I started a response soon after you posted and did a fair bit of research into some precise details from your complete list of errors. My notes remind me that your full list (at the time I looked this morning) had some 3402 errors of which I only saw 2 that were actual compute errors. I didn't examine every last one but I did glance through lots of the 170 pages. There is a reason for these "Timed out - no response" errors.

I had spent several hours researching and had almost finished the entire message when a short power fluctuation took out the machine I was using and a bunch of others. I've spent the last 7 hours getting the fleet settled again - there was some collateral damage so I had a few running repairs to make. I've just fired up firefox to see what might remain of what I was working on and what I'd already typed in. As expected, absolutely nothing.

Fortunately, I'd written extensive notes of what I'd managed to work out so it shouldn't take all that long to type it all in again - it's quite a story. It's long past my dinner time and I'm grumpy about power distribution networks that allow these sort of very short glitches to occur so I'm going to go eat, cool down and catch a good night's sleep.

I'll start retyping the response first thing in the morning - after I check that the farm are still all happy :-).

Cheers,
Gary.

Gary Roberts

Moderator

Joined: 9 Feb 05

Posts: 5877

Credit: 118574497572

RAC: 17520261

First, some background

27 Nov 2019 3:02:44 UTC

Message 174577

(moderation:

)

First, some background information needed to fully understand things.

The BOINC framework needs to provide reliable communications between client and server over an inherently unreliable medium - the internet.
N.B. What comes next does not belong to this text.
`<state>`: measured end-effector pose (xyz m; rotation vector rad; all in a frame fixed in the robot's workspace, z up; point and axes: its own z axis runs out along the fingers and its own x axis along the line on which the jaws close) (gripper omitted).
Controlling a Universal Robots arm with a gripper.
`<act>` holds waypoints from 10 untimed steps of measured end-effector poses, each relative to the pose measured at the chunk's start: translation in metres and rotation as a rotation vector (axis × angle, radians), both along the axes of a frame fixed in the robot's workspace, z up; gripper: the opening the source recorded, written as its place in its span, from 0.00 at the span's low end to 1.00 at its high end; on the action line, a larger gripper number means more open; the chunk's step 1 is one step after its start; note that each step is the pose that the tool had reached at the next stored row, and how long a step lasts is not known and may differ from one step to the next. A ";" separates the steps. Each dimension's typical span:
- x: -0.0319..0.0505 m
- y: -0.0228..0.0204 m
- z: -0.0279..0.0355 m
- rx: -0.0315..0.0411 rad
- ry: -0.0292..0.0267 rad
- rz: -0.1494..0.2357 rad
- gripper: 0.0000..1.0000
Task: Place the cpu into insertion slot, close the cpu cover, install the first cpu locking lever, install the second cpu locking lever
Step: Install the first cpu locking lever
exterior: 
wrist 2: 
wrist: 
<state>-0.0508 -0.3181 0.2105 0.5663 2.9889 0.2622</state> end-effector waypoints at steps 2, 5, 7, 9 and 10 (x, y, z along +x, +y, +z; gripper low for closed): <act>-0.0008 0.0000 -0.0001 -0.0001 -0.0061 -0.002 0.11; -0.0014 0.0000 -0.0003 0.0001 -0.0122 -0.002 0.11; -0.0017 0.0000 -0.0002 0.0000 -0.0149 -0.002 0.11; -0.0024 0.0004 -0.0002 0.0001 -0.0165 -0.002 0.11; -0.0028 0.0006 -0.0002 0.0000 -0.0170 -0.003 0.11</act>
On each request from a client, the server checks information from the client against what it has in its own database. It confirms that that the two sides are in agreement and it then has to source suitable tasks to fill a client request. If the server detects a discrepancy, it will try to do something about it.
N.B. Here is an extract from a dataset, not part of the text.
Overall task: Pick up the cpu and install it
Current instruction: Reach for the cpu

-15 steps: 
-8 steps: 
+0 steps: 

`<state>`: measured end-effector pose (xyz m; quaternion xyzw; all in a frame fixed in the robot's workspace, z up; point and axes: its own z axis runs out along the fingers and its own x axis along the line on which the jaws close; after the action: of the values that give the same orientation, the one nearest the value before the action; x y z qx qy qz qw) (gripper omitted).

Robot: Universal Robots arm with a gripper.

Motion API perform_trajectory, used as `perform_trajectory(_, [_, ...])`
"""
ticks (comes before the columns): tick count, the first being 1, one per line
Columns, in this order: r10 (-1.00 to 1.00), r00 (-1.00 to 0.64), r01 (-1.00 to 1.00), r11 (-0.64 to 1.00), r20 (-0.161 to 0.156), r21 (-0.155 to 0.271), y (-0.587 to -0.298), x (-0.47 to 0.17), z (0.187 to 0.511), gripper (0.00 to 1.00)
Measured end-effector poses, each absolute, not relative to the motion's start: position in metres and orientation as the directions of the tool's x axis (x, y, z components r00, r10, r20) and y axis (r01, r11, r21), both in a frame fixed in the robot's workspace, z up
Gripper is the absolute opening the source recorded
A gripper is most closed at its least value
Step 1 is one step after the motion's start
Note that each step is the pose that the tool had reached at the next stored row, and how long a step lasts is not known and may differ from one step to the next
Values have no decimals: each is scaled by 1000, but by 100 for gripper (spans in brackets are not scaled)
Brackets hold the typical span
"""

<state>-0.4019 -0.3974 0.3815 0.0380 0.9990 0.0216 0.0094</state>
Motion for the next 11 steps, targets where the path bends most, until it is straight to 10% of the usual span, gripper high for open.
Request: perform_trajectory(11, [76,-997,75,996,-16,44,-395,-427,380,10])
Just one of the possible safeguards is the ability to do something about previously allocated work that appears, for whatever reason, to have become 'lost' at the client end. The server can attempt to 'resend lost tasks'. One of the probably many ways that tasks can become lost is through unreliable comms. The server sent a bunch of work but the client didn't receive the details. Obviously another way is if the client's own database (the state file, client_state.xml) had the information but then got damaged in some way.
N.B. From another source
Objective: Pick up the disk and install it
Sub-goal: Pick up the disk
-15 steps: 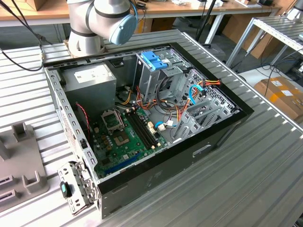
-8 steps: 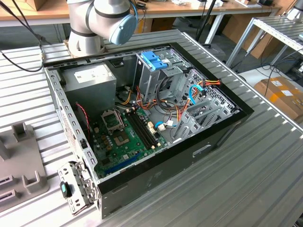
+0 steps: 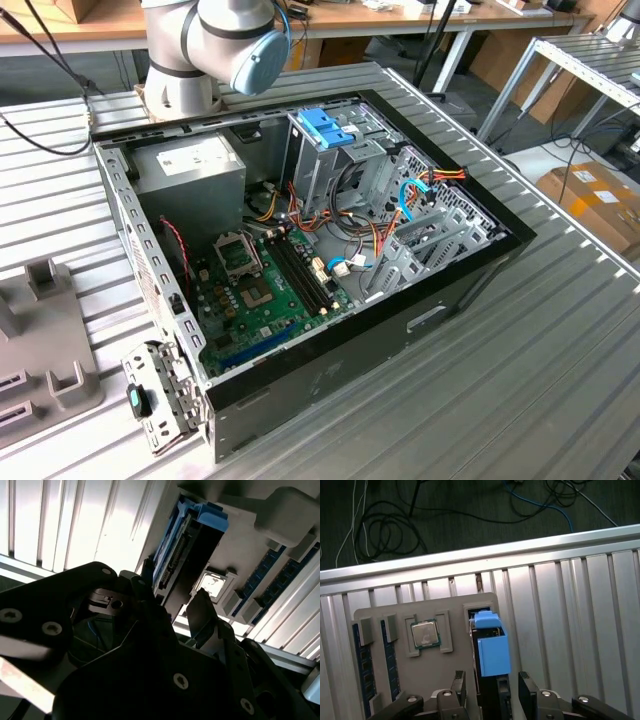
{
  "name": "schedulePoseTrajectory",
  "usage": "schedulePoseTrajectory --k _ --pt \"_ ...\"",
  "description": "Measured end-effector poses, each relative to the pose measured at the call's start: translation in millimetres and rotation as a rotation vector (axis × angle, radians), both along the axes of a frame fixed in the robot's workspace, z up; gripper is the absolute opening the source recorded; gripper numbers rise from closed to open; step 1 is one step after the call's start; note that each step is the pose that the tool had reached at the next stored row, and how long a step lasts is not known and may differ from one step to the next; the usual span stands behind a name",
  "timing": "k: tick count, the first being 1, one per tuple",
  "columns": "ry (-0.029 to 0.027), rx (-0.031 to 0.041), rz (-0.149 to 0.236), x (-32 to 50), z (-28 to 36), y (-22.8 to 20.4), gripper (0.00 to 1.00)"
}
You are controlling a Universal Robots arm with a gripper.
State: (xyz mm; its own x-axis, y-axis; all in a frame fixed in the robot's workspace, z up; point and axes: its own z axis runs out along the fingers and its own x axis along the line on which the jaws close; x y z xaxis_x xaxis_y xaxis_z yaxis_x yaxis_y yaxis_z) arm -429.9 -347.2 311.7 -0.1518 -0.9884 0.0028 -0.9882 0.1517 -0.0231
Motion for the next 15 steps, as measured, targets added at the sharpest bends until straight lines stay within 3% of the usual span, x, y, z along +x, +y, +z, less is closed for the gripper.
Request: schedulePoseTrajectory --k 5,9,15 --pt "-0.0010 -0.0002 0.001 0.0 -4.3 0.4 0.54" --pt "-0.0094 0.0000 0.005 0.0 -5.5 0.5 0.54" --pt "-0.0099 0.0000 0.007 -0.3 -5.5 0.5 0.54"
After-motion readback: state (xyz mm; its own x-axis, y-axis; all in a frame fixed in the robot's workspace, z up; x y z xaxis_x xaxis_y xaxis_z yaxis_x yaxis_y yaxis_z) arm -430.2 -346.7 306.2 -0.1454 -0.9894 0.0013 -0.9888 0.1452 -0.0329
Another bit of important background in your case is that Einstein uses a 'home grown' (and older) version of the BOINC server code in order to handle locality scheduling which is vital for the efficient deploying of the very large numbers of huge data files required for GW type searches. That code uses duration correction factor (DCF) to 'correct' the time it will take to crunch a task. Each task contains an 'estimate' of the work content. Even for a standard work content, different hardware configured and operated differently by each individual owner and with different operating systems, is liable to take a different amount of time. DCF was designed to adjust the estimate progressively (for each volunteer computer) so that, irrespective of its state of configuration, the crunch time estimate could be made to match reality.

The problem with DCF is that there is only one of them per project and not per individual search being used at that project. For DCF to have a chance of working properly here, there would need to be one per search unless somehow, the work content could be more accurately defined in the first place. As an example of what I'm talking about, for the FGRPB1G GPU search, all my hosts need a DCF of somewhere around 0.25 to 0.35. In other words, for the conditions I'm using, the initial estimate is around 3 times larger than what the task will actually take.

For the GW search at the conditions I'm testing (RX 570 GPU running tasks 4x) the DCF is close to 5. Admittedly, because I'm running 4x (which pretty much doubles the daily output) the crunch time is around twice what a single task would take. So for single tasks, the DCF would be close to 2.5 which is still close to an order of magnitude larger than what I need for FGRPB1G. Estimated crunch times are going to act in a very crazy fashion if I try to run both searches simultaneously.

There are several ways to cope with this. The easiest way is to choose one of the GPU searches and run it only on an individual machine. A second way would be to alternate between searches using a suitable time span - eg. a week or a month. You could run one search for a month unattended, set NNT at the end and return all the completed work and then reconfigure for the other search and set it going. The changeover could be fairly quick to do once a month say.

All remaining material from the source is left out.